Part of Advances in Neural Information Processing Systems 37 (NeurIPS 2024) Main Conference Track

Authors

Praneeth Kacham, David P. Woodruff

Abstract

When rows of an $n \times d$ matrix $A$ are given in a stream, we study algorithms for approximating the top eigenvector of $A^T A$ (equivalently, the top right singular vector of $A$). We consider worst case inputs $A$ but assume that the rows are presented to the streaming algorithm in a uniformly random order.
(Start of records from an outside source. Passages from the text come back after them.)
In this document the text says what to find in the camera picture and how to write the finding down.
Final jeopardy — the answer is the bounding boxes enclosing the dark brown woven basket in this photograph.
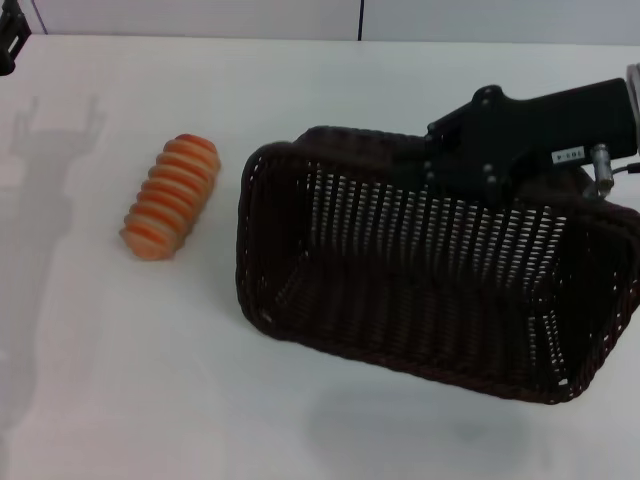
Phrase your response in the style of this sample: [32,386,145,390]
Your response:
[233,124,640,407]

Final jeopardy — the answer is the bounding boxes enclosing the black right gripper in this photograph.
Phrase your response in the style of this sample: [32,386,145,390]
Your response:
[423,78,640,205]

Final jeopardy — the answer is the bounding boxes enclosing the orange striped bread roll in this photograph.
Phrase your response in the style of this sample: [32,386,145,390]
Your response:
[118,132,222,262]

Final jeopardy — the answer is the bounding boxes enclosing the silver right gripper cable connector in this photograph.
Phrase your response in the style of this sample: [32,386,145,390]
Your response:
[589,143,617,197]

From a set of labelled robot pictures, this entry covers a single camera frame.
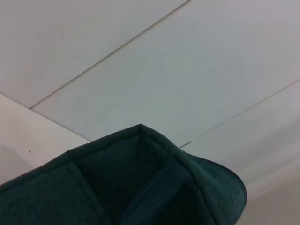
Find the dark teal lunch bag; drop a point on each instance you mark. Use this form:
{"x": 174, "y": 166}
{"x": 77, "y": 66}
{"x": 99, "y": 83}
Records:
{"x": 117, "y": 187}

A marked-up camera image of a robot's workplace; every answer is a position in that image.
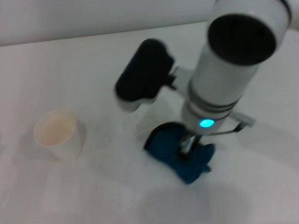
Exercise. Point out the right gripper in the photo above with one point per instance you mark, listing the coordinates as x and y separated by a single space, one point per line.
189 145

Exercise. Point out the blue rag with black trim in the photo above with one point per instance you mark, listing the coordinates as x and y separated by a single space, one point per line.
164 146

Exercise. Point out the white paper cup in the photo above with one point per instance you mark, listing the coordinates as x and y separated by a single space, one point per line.
58 135

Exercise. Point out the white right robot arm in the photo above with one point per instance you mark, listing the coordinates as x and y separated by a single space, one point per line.
228 68

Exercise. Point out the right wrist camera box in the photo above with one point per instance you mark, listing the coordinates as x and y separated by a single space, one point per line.
143 74

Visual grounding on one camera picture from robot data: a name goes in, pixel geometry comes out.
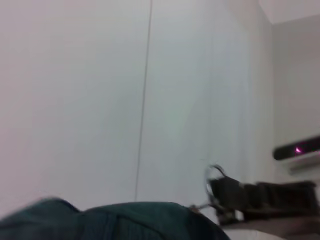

We show that when the gap parameter $R = \sigma_1(A)^2/\sigma_2(A)^2 = \Omega(1)$, then there is a randomized algorithm that uses $O(h \cdot d \cdot \text{polylog}(d))$ bits of space and outputs a unit vector $v$ that has a correlation $1 - O(1/\sqrt{R})$ with the top eigenvector $v_1$. Here $h$ denotes the number of heavy rows'' in the matrix, defined as the rows with Euclidean norm at least $\|{A}\|_F/\sqrt{d \cdot \text{polylog}(d)}$. We also provide a lower bound showing that any algorithm using $O(hd/R)$ bits of space can obtain at most $1 - \Omega(1/R^2)$ correlation with the top eigenvector. Thus, parameterizing the space complexity in terms of the number of heavy rows is necessary for high accuracy solutions.Our results improve upon the $R = \Omega(\log n \cdot \log d)$ requirement in a recent work of Price. We note that Price's algorithm works for arbitrary order streams whereas our algorithm requires a stronger assumption that the rows are presented in a uniformly random order. We additionally show that the gap requirements in Price's analysis can be brought down to $R = \Omega(\log^2 d)$ for arbitrary order streams and $R = \Omega(\log d)$ for random order streams. The requirement of $R = \Omega(\log d)$ for random order streams is nearly tight for Price's analysis as we obtain a simple instance with $R = \Omega(\log d/\log\log d)$ for which Price's algorithm, with any fixed learning rate, cannot output a vector approximating the top eigenvector $v_1$.